WHAT YOU ARE ASKED TO DO:
Write out again, exactly, the lines of the listing below from the first one through the one that contains "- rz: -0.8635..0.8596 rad", and no other lines.

INPUT:
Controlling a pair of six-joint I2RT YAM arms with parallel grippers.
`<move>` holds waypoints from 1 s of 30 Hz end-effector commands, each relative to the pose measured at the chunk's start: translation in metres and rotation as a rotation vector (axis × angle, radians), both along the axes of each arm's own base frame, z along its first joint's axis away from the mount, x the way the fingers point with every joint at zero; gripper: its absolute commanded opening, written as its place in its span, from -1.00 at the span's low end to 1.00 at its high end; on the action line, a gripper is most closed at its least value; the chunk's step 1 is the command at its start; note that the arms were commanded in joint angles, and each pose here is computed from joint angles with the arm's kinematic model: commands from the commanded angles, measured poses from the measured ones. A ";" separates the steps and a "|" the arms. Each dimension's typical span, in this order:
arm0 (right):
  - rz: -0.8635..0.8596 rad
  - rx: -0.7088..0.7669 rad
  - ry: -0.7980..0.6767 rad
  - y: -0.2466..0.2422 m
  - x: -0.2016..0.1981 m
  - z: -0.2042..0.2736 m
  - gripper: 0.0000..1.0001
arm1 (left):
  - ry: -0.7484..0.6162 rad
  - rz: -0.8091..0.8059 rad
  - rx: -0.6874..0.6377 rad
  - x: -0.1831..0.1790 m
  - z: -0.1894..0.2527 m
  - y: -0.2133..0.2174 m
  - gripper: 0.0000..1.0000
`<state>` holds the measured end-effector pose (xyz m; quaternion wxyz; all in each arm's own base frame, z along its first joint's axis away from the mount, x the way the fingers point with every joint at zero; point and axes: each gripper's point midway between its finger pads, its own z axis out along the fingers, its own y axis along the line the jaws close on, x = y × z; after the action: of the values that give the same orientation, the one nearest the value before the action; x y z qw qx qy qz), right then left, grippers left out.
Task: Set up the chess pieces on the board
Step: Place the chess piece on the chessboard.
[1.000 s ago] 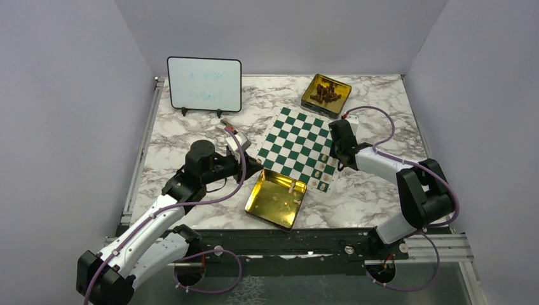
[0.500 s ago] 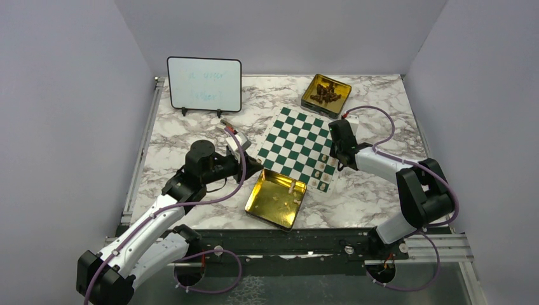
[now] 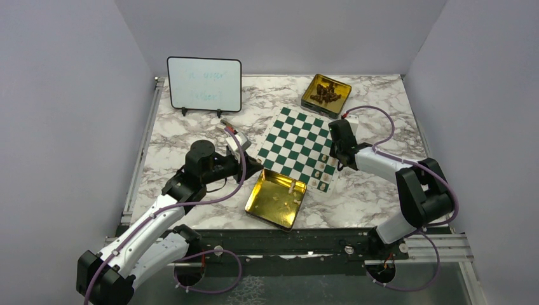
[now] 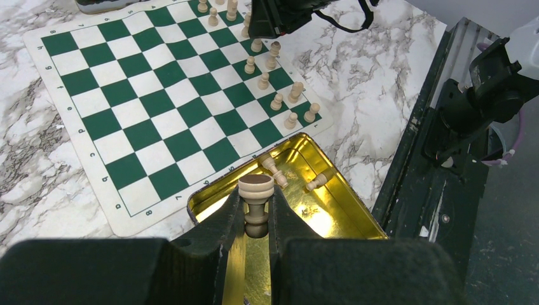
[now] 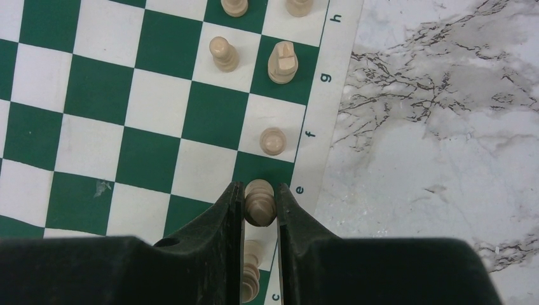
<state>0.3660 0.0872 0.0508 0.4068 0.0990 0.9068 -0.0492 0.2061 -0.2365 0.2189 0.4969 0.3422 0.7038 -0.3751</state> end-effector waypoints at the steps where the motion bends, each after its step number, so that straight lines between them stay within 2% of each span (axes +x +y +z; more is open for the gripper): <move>1: -0.028 -0.014 -0.022 -0.005 0.008 0.002 -0.50 | -0.018 -0.018 -0.006 -0.001 0.002 -0.002 -0.77; 9: -0.028 -0.010 -0.021 -0.005 0.006 0.012 -0.28 | -0.016 -0.019 -0.006 -0.001 0.001 -0.002 -0.76; 22: 0.017 0.054 -0.054 0.000 -0.010 0.061 -0.13 | 0.005 -0.017 -0.024 -0.002 0.002 -0.004 -0.76; 25: 0.075 0.100 -0.085 0.008 -0.017 0.080 -0.12 | 0.029 0.003 -0.039 0.000 0.001 -0.004 -0.76; 30: 0.257 0.198 -0.116 0.035 -0.030 0.102 -0.13 | 0.149 0.077 -0.070 0.009 -0.005 -0.006 -0.76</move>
<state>0.3489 0.0993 0.1372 0.4549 0.0784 0.8866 0.0301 0.2074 -0.2397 0.2165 0.4834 0.3182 0.7161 -0.3903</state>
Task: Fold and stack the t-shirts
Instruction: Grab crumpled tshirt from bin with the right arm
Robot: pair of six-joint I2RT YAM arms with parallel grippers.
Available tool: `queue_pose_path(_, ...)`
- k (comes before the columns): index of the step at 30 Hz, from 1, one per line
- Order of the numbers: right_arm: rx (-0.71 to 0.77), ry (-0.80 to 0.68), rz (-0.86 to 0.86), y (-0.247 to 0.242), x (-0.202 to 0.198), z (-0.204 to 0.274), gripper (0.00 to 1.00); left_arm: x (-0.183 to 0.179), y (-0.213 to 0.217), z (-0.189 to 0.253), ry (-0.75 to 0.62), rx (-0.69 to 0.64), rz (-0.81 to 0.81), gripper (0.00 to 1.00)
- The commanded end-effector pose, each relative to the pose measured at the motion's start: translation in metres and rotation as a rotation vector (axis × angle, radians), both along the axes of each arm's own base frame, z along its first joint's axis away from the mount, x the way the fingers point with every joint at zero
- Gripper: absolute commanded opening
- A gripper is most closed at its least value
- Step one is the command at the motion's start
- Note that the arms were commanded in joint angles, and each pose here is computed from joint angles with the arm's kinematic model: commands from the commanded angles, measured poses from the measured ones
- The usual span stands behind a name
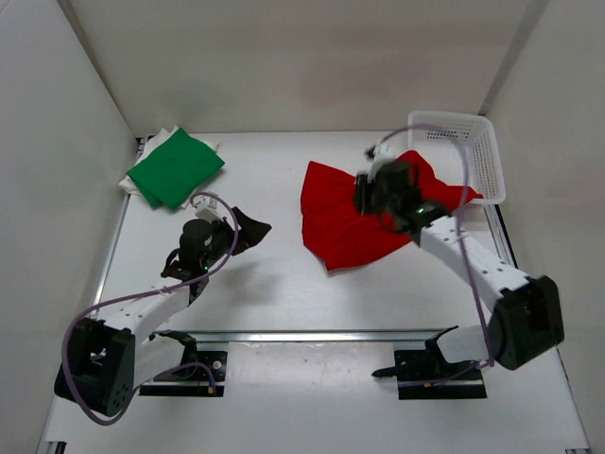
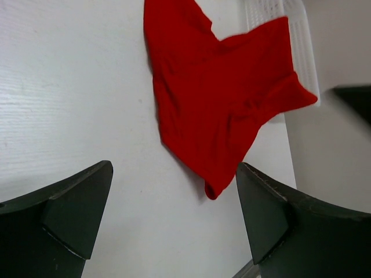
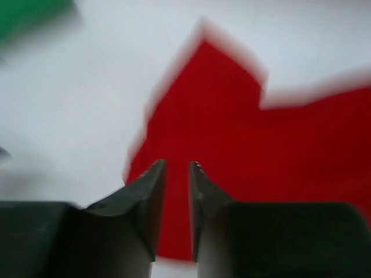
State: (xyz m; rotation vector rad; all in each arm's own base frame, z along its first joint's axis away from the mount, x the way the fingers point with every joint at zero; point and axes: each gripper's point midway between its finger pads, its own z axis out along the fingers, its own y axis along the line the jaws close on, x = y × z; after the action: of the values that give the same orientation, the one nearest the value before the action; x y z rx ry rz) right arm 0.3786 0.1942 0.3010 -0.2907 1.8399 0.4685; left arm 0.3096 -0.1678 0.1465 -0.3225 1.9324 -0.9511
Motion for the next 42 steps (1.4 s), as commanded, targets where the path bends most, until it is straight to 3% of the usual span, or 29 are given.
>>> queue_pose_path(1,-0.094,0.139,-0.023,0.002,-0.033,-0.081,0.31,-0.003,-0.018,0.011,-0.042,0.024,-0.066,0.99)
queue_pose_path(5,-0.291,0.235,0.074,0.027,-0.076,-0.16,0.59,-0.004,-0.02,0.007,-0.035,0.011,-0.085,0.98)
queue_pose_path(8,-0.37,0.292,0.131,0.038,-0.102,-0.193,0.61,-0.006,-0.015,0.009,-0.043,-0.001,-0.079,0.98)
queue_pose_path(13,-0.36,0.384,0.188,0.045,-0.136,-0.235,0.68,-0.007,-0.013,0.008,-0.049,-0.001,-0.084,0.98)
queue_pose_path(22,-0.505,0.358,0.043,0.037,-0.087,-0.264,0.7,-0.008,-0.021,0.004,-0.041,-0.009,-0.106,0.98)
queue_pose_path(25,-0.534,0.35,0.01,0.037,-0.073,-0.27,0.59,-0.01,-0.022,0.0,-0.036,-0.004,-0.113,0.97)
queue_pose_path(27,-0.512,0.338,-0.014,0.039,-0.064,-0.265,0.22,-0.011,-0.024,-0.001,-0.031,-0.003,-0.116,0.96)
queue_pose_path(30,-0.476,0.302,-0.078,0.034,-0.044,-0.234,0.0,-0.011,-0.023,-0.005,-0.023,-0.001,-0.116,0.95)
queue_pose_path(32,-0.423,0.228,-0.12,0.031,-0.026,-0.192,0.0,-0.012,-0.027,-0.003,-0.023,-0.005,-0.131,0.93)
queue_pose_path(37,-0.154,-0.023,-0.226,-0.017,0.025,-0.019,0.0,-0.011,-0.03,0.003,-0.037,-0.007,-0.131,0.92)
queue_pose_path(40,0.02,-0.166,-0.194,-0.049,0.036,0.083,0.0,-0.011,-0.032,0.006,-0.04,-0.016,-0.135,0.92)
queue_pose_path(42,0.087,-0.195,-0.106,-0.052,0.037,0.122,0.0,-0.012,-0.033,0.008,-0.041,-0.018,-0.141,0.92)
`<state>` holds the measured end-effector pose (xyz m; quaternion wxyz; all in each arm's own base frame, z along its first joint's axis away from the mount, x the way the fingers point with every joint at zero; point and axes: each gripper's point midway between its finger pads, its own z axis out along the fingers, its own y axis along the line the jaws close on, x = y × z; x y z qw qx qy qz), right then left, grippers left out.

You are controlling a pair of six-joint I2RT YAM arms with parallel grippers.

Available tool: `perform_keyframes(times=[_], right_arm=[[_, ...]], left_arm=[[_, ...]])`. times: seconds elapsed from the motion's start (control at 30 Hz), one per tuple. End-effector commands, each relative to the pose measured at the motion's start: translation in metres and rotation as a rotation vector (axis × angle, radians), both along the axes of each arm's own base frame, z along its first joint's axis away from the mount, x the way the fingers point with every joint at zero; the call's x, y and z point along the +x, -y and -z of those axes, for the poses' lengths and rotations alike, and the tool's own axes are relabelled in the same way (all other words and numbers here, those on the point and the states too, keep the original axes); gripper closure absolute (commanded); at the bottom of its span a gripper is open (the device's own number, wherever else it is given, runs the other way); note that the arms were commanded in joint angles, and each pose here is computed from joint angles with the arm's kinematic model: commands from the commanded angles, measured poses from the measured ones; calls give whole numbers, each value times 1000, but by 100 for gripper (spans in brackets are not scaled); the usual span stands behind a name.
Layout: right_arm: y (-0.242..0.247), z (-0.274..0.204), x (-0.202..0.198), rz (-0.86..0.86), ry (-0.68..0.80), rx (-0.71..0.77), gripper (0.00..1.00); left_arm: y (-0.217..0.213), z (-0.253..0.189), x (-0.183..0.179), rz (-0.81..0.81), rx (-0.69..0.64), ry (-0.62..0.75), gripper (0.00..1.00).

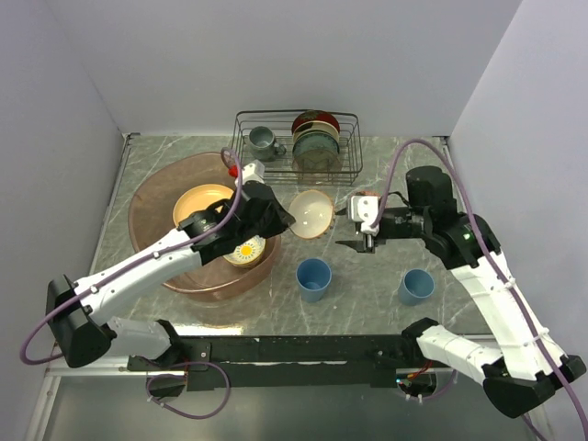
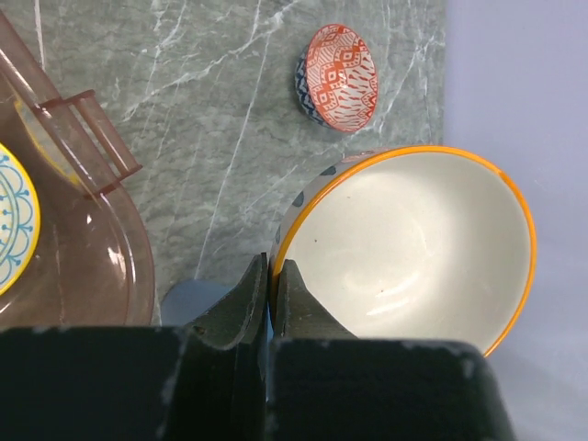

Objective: Place the mixed dishes into the plastic bin
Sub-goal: Place the bowl in the plastic bin.

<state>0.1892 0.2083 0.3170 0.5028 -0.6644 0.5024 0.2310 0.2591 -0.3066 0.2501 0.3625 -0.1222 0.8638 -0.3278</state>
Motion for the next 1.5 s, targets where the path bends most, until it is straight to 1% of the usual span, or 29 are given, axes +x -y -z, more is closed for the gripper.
perform_keyframes(times=[0.0,0.17,0.2,0.27,0.3,0.37,0.4,0.47,0.5,0.57,0.6,0.67,0.73,0.77,0.83,0.87,0.9,0.97,1.1,1.2,1.47], right_arm=[[-2,-37,-8,4,-25,111,32],[12,-49,0,56,-71,204,25],[14,-49,3,75,-94,230,23],[25,-49,12,114,-123,275,21],[27,-44,16,135,-158,306,20],[40,-39,27,196,-189,342,18],[43,-32,31,221,-219,365,15],[49,-24,37,260,-237,380,12],[55,-14,42,295,-253,386,9],[55,-6,45,312,-269,389,6],[64,1,52,360,-278,399,3],[68,13,55,386,-312,408,0],[74,18,62,412,-305,419,0],[76,26,63,425,-334,427,0],[84,29,71,454,-322,446,0],[87,39,72,470,-355,455,0],[90,39,74,472,-343,466,0],[97,50,75,493,-370,487,0],[108,69,81,547,-347,460,0],[114,74,86,587,-345,446,0],[113,74,86,589,-357,459,0]], left_arm=[[-3,-49,4,4,-140,104,99],[-20,-52,4,-11,-150,131,99],[-26,-58,4,-17,-162,146,99],[-31,-58,3,-10,-162,167,99],[-35,-64,1,-3,-178,183,99],[-40,-63,-1,2,-177,200,99],[-46,-63,-3,3,-179,209,99],[-53,-62,-4,0,-172,224,99],[-60,-61,-5,-9,-167,231,99],[-69,-61,-5,-22,-155,241,99],[-77,-60,-5,-35,-145,245,99],[-86,-61,-5,-48,-124,263,99],[-97,-61,-6,-57,-99,283,99],[-103,-65,-7,-64,-97,299,99],[-111,-63,-8,-75,-72,312,99],[-116,-65,-9,-85,-70,323,99],[-119,-62,-9,-92,-60,322,99],[-127,-60,-10,-111,-42,323,99],[-135,-50,-10,-134,-14,313,99],[-141,-43,-9,-161,-7,305,99],[-154,-28,-6,-225,-11,293,99]])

TASK RESPONSE:
Controlling a pair of six-joint I2RT YAM arms with parallel grippers.
`<move>` holds waypoints from 1 s of 30 Hz end-effector commands, each relative to the pose measured at the chunk's start: translation in metres and rotation as a rotation vector (axis × angle, radians), both along the axes of each arm's own base frame, z along its first joint's axis away from the mount, x the way the fingers point with every joint at zero; gripper: its absolute commanded opening, written as its place in its span, from -1.00 at the span's low end to 1.00 at its high end; on the action line, a gripper is most closed at its least value; the chunk's step 1 is the command at its start; note that the arms were commanded in joint angles, and each pose here is computed from joint angles with the arm's kinematic model: commands from the commanded angles, measured poses from the measured ones. A ";" separates the steps and a "|" the arms. Each dimension's typical span, in this order:
arm0 (right):
  - rz: -0.8635..0.8596 rad

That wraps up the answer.